Exercise:
Please transcribe the entries that follow exactly as they stand, skipping each picture.

Entries taken from a collection:
··········

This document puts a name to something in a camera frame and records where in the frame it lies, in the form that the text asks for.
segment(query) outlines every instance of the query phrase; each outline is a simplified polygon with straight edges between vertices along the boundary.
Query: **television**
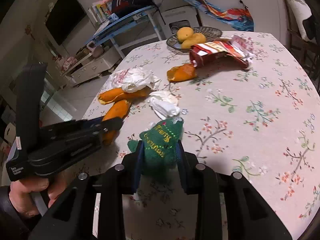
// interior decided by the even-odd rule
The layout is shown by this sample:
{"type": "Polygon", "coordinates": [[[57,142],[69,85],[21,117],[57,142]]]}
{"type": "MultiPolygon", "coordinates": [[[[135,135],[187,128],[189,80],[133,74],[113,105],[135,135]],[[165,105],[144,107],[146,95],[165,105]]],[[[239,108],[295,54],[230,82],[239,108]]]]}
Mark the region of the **television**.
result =
{"type": "Polygon", "coordinates": [[[57,44],[61,45],[85,15],[86,13],[77,0],[58,0],[45,26],[57,44]]]}

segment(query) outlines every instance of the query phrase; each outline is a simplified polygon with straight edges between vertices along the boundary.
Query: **black backpack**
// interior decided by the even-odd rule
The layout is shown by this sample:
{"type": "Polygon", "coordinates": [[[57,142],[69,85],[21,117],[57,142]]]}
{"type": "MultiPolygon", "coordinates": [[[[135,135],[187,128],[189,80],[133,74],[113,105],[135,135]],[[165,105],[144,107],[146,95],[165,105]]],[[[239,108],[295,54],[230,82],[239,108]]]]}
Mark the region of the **black backpack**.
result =
{"type": "Polygon", "coordinates": [[[152,0],[113,0],[112,13],[115,13],[119,18],[126,16],[143,7],[155,5],[152,0]]]}

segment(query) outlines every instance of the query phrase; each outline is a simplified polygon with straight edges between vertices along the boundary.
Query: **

··········

Expected output:
This document puts a name to something in a camera frame and records where in the frame it lies, in the form that the text asks for.
segment(query) outlines every instance of the query phrase; each outline is a simplified polygon with straight edges between vertices along the boundary.
Query: **television**
// interior decided by the even-odd rule
The layout is shown by this sample:
{"type": "Polygon", "coordinates": [[[57,142],[69,85],[21,117],[57,142]]]}
{"type": "MultiPolygon", "coordinates": [[[[135,135],[187,128],[189,80],[133,74],[113,105],[135,135]],[[165,105],[144,107],[146,95],[165,105]]],[[[239,108],[295,54],[230,82],[239,108]]]]}
Mark the region of the **television**.
result =
{"type": "Polygon", "coordinates": [[[57,44],[61,45],[85,15],[86,13],[77,0],[58,0],[45,26],[57,44]]]}

segment(query) outlines every instance of the query phrase; each outline is a simplified polygon with straight edges between vertices along the boundary.
Query: **black backpack**
// interior decided by the even-odd rule
The layout is shown by this sample:
{"type": "Polygon", "coordinates": [[[57,142],[69,85],[21,117],[57,142]]]}
{"type": "MultiPolygon", "coordinates": [[[[135,135],[187,128],[189,80],[133,74],[113,105],[135,135]],[[165,105],[144,107],[146,95],[165,105]]],[[[239,108],[295,54],[230,82],[239,108]]]]}
Mark the region of the **black backpack**.
result =
{"type": "Polygon", "coordinates": [[[152,0],[113,0],[112,13],[115,13],[119,18],[126,16],[143,7],[155,5],[152,0]]]}

segment(query) outlines every instance of the query phrase; each outline is a simplified polygon with straight edges between vertices along the boundary.
Query: **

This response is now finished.